Again, while these historical numbers are without recent precedent, there are other historical economic downturns to incorporate as a predictive substitute; one such example being the 2008 financial crisis, Katsov explained.
“In order to estimate the influence of major economic disruptions on store traffic and other metrics of interest, we used the information about the crisis of 2008, and macroeconomic metrics of that time, as a proxy to the disruption of this year.”
It’s also interesting to note that COVID-19 did not impact countries on the same timeline. The first reported “viral pneumonia” cases were reported in Wuhan, China in late 2019 and the coronavirus was officially declared a pandemic by the WHO on March 11. The first US lockdown restrictions were imposed in late March.
As the disease spread around the globe, nations each took their own orchestrated approaches to mitigation efforts including lockdown measures, mask mandates, and more. Data related to shifts in demand and consumer behaviors could be extrapolated from nations initially affected and applied to forecast patterns in other regions of the globe, Katsov explained.
“We were able to understand these patterns based on Asian and European experience, and then apply it to [the] United States to estimate how demand will change during the lockdown and post-lockdown periods, and, based on that, make adjustments to promotion management policies,” Katsov said.
The forecasting and optimization models were designed to account for a number of factors such as the number of coronavirus cases, types of lockdown measures, total days since lockdown mandates were issued and predict how these factors influenced store traffic, demand, and price elasticity, he said.
“Once we see the second wave or third wave, we can plug this new data about the number of cases, or severity of lockdown measures introduced by authorities, to estimate how it will influence the demand or some other metrics,” Katsov said.
He acknowledged that these forecasting models were less accurate than traditional forecasts, but said that in light of significant market volatility, the objective was to provide companies with useful tools to “make informed decisions” related to inventory management, workforce deployment, etc.
“Typical data science projects take months.
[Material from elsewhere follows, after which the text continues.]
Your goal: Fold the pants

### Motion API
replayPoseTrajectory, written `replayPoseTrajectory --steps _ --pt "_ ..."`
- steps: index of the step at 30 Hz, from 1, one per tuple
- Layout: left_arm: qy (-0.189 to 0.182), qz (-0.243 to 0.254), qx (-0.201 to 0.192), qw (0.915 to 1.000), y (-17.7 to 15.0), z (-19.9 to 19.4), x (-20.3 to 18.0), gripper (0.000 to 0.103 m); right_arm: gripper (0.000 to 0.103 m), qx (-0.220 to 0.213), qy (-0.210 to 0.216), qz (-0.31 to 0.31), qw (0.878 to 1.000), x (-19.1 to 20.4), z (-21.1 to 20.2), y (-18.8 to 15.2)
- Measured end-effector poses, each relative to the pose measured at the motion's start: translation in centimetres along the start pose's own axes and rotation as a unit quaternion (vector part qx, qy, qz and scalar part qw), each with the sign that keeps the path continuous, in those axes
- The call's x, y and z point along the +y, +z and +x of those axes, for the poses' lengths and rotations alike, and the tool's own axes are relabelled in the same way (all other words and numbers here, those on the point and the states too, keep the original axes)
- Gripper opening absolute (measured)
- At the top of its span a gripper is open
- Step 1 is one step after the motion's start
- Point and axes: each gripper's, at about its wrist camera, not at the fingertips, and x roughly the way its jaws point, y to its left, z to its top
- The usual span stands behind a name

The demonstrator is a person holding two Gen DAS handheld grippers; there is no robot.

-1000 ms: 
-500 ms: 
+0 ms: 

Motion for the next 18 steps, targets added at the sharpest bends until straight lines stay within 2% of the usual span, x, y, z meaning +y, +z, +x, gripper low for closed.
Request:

But these adjustments, in principle they can be done very quickly, in a matter of a week or two weeks. And it was critical to find a way [for] these adjustments [to] be done very quickly, even if the results are not perfectly accurate.”
Predicting the future based on the past is not without limitations. Whether it’s a pandemic in 1918 or an economic crisis in 2008, unforeseen large-scale events can reverberate through the global economy for months and even years. Katsov said that it’s possible to take the lessons learned during this crisis and apply these forecasting concepts to future market disruptions.
“Let’s say at some point we will face [a] major economic crisis, or something like that, then the techniques that allow us to establish the relationship between the demand and macroeconomic factors can be leveraged again. But unfortunately, nobody knows what will happen, nobody would even imagine [a] disruption like COVID-19 a year ago, so we will see,” Katsov said.